Protesters celebrate after the high court ruled government plans over Lewisham hospital were illegal

Protesters celebrate after the higher court ruled that a decision to consist of Lewisham hospital in ideas to dissolve South London Healthcare Believe in was illegal. Photograph: Stefan Rousseau/PA

Ministers have defused a potential Commons rebellion in excess of future hospital closures by announcing concessions that make it significantly less very likely that a effective hospital will be impacted by a choice to shut a failing one particular close by.

Only six Conservatives and one Liberal Democrat MP voted towards the government in excess of clause 119 of the care bill on Tuesday. However, in the debate a number of coalition MPs voiced disquiet at the power it is made up of to enable a trust special administrator (TSA) employed to type out a failing hospital trust to force via alterations at one more local hospital if they deem it required.

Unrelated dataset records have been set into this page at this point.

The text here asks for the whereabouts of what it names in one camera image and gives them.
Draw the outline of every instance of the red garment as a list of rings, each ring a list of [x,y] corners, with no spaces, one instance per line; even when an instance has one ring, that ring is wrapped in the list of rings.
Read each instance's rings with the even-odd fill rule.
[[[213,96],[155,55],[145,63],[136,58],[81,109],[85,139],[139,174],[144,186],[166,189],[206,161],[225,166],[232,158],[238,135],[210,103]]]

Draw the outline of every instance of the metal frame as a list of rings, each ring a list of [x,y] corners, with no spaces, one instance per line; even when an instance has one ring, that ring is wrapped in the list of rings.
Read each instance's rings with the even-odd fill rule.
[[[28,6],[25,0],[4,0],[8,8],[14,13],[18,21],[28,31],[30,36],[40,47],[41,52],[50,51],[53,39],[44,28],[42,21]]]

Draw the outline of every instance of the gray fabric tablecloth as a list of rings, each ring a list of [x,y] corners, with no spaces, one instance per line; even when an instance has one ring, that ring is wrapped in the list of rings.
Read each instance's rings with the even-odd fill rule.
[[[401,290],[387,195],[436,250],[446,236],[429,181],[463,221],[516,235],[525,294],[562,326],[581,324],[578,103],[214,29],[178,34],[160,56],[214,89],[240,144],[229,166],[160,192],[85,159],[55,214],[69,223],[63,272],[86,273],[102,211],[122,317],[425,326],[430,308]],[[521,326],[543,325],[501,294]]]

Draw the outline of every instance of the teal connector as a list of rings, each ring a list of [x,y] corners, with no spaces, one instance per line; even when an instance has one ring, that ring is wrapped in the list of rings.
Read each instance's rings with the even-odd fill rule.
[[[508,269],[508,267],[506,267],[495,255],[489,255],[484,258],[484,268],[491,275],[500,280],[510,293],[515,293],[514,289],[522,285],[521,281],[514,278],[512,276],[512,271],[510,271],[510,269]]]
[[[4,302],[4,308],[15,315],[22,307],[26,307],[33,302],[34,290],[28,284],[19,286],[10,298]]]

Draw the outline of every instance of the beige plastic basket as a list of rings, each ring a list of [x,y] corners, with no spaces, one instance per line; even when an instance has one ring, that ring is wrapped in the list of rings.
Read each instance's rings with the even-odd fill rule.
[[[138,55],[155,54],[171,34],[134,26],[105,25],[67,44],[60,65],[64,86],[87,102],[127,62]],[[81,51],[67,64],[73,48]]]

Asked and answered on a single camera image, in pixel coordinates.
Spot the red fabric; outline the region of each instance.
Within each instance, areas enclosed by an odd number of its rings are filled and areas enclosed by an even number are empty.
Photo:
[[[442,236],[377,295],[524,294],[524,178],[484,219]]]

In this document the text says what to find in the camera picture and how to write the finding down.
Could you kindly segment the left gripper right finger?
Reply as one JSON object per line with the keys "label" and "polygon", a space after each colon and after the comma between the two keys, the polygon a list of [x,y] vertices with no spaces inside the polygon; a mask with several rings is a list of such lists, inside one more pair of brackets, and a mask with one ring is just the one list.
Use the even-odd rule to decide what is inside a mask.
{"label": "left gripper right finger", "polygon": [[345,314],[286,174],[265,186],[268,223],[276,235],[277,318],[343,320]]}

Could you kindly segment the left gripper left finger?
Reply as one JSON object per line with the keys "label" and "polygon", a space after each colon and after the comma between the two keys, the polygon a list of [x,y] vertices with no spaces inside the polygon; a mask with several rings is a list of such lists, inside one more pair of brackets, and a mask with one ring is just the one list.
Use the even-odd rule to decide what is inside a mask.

That took place when Lewisham hospital in south-east London was integrated in original plans to dissolve debt-ridden South London Healthcare Believe in. The higher court declared the program unlawful.

Dr Dan Poulter, the health minister, mentioned GP-led clinical commissioning groups (CCGs) that sent individuals to successful hospitals would have the power to block that hospital getting employed to help fix a issue elsewhere if they disagreed.

The former Lib Dem overall health minister, Paul Burstow, sought to withdraw an amendment he had proposed, which would have neutered clause 119, after becoming reassured by ministers that TSA procedures would only be used in extreme circumstances of a hospital failing. He will chair a committee of MPs and peers to oversee the drafting of new advice above the part of CCGs in this kind of situations.

Labour pushed Burstow’s amendment to a vote anyway, even though the government won the division by 47 votes.

Clause 119 had proved divisive, with MPs such as the Tory Nick de Bois (Enfield North) declaring that he could not support it, and Labour’s Heidi Alexander (Lewisham East) saying “the TSA regime will be utilised as a steamroller to force by means of the closure and downgrade of hospital solutions with restricted public consultation making use of a procedure which is set up in a way that produces public scepticism and mistrust from the word go”.